What the exercise asks: From the line containing "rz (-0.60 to" to the line containing "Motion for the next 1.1" in the entries below, reproduce every line exactly, ends included. Nothing else belongs in the copy, and no pictures.

Data to process:
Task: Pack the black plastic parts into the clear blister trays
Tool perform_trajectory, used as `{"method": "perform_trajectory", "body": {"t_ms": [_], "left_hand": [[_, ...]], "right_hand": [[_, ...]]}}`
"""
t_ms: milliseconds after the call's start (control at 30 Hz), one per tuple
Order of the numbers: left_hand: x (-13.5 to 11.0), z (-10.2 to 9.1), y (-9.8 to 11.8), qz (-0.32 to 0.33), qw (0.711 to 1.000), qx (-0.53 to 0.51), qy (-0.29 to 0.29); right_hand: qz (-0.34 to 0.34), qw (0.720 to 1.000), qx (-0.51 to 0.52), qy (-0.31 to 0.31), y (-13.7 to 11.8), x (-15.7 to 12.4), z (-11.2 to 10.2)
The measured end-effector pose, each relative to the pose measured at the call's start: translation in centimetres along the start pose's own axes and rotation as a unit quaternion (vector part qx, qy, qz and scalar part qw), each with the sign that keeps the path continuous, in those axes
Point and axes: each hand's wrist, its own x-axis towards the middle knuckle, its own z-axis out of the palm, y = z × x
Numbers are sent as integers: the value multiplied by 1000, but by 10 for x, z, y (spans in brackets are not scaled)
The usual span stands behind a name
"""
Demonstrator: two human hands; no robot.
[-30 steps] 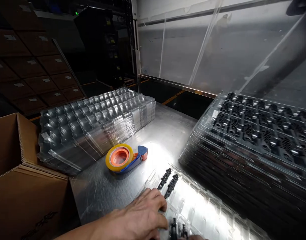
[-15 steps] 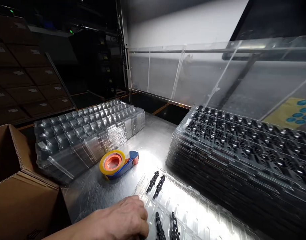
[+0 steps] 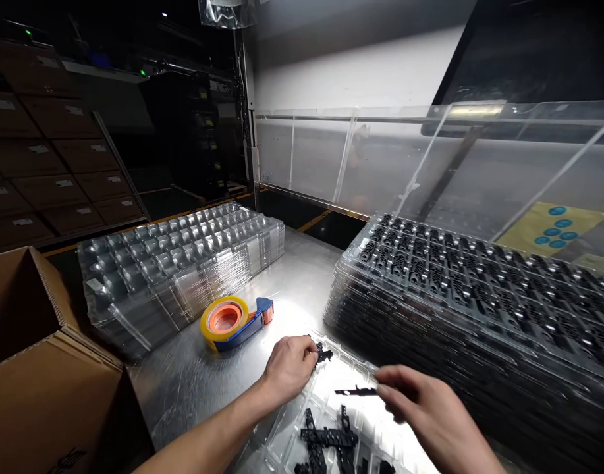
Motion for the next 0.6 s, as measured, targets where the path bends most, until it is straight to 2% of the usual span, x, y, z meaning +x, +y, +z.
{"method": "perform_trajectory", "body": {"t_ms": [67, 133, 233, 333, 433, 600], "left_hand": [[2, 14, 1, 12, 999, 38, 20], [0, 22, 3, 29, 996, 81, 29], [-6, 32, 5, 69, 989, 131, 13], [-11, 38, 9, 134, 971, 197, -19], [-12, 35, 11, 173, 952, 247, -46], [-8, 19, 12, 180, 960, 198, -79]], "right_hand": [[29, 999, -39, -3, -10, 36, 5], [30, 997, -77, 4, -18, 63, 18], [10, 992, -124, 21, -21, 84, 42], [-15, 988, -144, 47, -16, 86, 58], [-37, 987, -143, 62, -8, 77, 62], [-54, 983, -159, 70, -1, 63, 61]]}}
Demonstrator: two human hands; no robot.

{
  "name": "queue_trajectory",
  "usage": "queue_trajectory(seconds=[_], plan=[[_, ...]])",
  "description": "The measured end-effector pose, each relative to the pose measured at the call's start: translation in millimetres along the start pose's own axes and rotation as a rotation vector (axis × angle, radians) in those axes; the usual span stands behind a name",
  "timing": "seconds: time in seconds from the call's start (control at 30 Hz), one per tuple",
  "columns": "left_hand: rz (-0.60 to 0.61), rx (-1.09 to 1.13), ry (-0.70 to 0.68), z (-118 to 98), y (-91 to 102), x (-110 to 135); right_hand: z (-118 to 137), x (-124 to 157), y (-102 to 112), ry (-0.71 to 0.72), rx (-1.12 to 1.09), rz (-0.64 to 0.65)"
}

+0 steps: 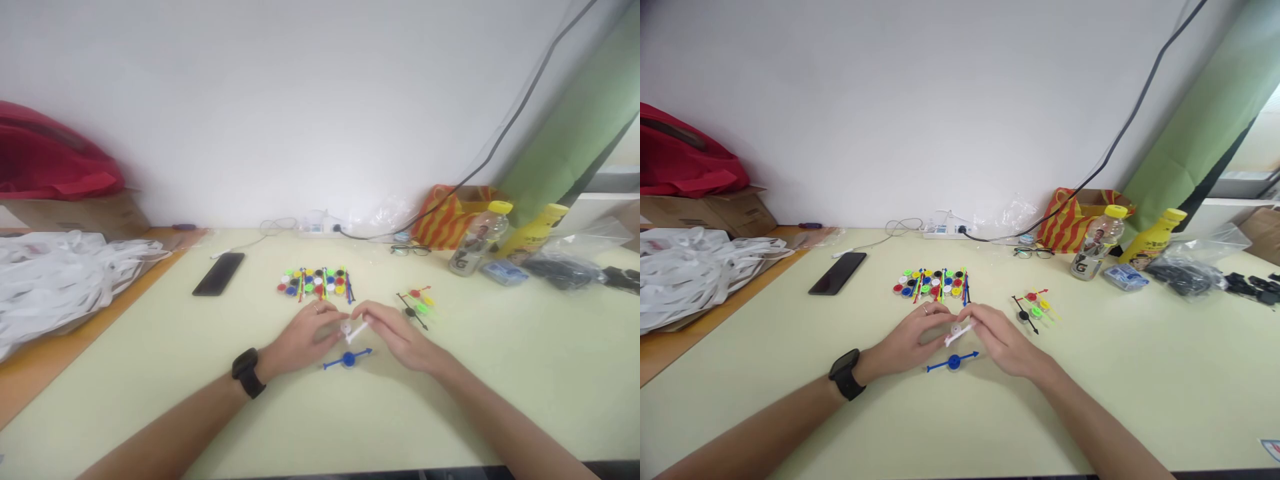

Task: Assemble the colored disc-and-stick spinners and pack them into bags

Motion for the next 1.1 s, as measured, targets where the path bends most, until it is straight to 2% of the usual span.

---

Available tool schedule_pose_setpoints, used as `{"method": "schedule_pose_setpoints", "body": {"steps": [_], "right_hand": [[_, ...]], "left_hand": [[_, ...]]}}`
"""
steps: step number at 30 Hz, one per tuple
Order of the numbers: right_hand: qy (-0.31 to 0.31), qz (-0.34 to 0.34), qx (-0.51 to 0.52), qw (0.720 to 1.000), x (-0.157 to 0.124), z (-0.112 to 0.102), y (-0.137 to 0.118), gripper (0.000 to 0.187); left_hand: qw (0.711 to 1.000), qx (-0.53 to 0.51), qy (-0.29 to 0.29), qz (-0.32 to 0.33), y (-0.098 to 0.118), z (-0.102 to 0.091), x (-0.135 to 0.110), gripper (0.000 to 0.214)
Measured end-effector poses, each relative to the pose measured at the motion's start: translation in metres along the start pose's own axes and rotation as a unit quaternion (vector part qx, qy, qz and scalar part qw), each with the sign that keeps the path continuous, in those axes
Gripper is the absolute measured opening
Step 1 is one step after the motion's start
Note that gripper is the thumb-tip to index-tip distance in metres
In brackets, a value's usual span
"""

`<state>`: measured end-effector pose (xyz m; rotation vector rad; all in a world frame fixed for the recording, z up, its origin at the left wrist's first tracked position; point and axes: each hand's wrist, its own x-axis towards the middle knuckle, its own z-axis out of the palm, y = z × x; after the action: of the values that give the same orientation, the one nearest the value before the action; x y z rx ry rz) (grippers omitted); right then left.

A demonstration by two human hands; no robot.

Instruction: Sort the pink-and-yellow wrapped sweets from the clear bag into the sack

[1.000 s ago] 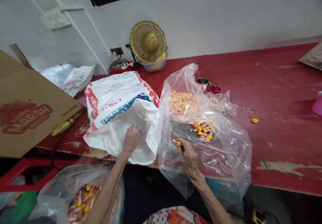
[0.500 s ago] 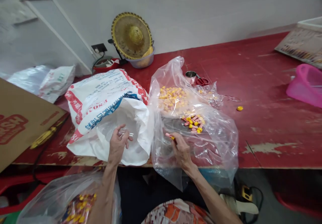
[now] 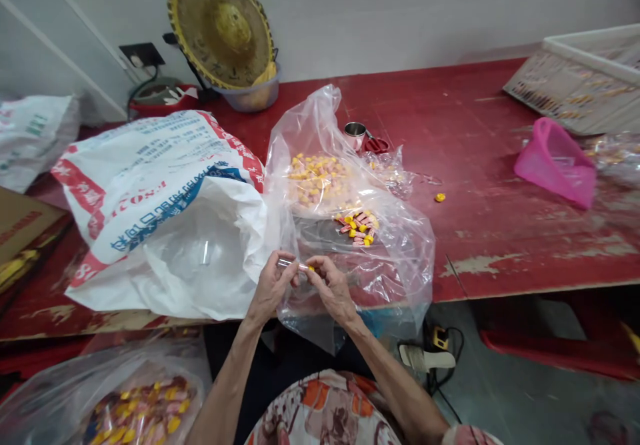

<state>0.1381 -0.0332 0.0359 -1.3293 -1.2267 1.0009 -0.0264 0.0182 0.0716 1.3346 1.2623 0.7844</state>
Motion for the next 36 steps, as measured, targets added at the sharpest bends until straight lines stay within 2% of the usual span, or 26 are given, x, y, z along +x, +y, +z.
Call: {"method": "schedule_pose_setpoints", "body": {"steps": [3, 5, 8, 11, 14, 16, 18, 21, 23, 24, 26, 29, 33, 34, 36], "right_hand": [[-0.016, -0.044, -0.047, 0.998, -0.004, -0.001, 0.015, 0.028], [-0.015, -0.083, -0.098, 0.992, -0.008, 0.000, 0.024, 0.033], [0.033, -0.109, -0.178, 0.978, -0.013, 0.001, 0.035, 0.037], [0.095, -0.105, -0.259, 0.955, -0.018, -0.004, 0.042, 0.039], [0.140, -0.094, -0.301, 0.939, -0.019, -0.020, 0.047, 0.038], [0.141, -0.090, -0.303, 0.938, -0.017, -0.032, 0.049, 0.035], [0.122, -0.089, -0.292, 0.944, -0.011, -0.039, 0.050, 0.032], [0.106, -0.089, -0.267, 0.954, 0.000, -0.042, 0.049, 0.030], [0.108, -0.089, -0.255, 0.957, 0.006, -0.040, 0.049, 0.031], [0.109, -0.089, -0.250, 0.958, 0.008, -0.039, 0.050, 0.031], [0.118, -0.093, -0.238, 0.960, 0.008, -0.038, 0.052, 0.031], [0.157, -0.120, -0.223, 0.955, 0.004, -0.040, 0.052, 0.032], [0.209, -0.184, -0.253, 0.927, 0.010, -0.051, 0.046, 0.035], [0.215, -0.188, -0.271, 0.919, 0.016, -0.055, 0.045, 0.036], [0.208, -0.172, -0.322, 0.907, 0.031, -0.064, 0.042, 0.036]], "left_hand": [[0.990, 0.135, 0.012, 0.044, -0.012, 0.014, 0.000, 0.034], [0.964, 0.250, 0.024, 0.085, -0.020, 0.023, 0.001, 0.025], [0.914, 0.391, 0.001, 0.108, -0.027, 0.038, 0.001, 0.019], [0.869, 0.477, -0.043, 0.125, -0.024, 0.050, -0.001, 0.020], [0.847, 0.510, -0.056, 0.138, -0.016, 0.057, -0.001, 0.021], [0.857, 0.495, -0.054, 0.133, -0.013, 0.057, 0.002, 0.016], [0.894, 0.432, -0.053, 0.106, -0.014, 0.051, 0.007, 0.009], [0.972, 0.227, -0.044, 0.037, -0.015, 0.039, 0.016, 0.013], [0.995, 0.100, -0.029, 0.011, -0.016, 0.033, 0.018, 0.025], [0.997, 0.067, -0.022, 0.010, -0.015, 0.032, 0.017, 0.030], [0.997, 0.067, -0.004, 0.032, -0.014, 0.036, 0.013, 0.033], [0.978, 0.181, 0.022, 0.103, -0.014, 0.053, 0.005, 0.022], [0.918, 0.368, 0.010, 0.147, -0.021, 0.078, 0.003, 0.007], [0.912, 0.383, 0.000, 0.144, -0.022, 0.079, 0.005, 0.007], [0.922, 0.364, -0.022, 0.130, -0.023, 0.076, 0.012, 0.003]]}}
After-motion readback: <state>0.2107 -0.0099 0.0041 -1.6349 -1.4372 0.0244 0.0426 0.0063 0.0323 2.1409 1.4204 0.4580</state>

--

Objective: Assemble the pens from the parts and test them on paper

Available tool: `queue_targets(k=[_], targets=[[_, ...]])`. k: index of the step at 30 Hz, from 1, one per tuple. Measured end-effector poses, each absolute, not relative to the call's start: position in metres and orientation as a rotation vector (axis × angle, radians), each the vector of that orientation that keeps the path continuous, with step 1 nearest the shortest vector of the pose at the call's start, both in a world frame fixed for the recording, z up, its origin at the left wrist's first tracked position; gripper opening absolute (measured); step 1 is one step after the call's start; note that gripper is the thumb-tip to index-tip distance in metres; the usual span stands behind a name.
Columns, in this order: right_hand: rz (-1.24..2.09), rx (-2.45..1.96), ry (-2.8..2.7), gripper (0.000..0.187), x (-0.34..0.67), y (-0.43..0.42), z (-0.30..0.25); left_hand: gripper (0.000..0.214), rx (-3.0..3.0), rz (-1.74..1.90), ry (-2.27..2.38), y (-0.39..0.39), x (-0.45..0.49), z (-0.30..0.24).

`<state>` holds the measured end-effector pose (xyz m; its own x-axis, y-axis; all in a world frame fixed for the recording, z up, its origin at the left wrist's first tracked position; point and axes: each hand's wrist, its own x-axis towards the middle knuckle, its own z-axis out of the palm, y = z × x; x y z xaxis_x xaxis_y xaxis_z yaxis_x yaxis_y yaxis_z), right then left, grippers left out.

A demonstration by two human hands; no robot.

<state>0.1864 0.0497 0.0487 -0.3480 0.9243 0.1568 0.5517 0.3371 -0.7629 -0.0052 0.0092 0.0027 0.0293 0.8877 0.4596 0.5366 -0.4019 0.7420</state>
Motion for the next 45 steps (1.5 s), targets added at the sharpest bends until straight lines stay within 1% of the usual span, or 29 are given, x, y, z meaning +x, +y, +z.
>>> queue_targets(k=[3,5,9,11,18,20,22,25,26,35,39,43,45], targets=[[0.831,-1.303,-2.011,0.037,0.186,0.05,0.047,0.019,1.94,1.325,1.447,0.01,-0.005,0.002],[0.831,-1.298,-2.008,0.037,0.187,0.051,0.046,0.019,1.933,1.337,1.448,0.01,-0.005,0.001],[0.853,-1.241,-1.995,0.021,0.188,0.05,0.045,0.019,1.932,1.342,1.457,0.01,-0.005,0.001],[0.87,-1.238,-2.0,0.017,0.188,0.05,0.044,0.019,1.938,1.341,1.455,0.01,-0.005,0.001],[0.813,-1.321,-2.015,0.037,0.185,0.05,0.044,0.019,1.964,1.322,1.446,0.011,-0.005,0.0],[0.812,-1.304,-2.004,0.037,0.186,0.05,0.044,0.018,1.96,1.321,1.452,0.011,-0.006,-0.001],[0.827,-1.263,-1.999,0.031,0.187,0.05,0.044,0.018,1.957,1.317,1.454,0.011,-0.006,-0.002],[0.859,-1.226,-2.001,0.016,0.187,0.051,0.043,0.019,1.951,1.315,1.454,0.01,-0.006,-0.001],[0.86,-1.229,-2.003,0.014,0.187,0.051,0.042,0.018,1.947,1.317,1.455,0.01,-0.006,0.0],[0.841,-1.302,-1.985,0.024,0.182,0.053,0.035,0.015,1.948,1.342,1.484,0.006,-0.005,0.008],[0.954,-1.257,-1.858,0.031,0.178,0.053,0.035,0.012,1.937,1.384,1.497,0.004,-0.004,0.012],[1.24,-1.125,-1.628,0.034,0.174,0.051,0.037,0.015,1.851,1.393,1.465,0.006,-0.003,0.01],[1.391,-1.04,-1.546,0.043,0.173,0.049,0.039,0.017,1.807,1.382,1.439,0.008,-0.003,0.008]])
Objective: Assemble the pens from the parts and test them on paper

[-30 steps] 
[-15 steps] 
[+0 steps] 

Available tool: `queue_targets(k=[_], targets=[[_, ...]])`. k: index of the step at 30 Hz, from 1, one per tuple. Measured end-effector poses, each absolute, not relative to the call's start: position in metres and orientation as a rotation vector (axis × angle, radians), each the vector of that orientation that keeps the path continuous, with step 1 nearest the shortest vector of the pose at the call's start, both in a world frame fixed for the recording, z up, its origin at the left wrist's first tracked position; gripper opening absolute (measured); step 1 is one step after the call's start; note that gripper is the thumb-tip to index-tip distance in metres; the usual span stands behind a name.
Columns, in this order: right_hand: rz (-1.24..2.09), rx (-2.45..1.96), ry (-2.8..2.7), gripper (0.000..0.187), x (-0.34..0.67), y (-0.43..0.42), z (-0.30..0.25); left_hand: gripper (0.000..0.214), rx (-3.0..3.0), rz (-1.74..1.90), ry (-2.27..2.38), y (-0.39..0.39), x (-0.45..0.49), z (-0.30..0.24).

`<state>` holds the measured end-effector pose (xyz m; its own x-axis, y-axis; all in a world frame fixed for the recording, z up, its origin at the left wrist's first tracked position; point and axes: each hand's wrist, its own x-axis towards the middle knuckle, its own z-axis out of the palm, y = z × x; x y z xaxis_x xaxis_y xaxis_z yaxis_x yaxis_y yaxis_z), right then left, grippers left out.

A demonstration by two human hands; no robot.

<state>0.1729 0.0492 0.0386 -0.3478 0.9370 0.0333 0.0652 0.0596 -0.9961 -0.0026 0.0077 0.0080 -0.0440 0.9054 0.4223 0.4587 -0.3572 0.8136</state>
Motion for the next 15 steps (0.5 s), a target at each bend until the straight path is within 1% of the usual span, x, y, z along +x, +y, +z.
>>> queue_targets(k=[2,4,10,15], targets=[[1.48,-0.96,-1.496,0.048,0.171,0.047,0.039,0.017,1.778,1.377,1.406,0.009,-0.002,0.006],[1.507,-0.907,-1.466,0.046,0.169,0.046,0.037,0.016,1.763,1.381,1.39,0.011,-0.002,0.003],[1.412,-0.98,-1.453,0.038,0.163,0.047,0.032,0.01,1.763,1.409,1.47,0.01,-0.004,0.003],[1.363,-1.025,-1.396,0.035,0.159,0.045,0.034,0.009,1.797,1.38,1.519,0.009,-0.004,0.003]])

Answer to this task:
  "columns": "left_hand: rz (-0.60 to 0.61), rx (-1.09 to 1.13), ry (-0.70 to 0.68), z (-118 to 98), y (-91 to 102), x (-110 to 135); right_hand: z (-118 to 137), x (-124 to 157), y (-102 to 112), ry (-0.71 to 0.72), rx (-1.12 to 1.09), rz (-0.64 to 0.65)"
}

+0 steps: 

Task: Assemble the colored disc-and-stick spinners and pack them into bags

Motion for the next 1.1 s, as measured, targets where the path bends most, until it is straight to 2% of the usual span.

This exercise is now finished.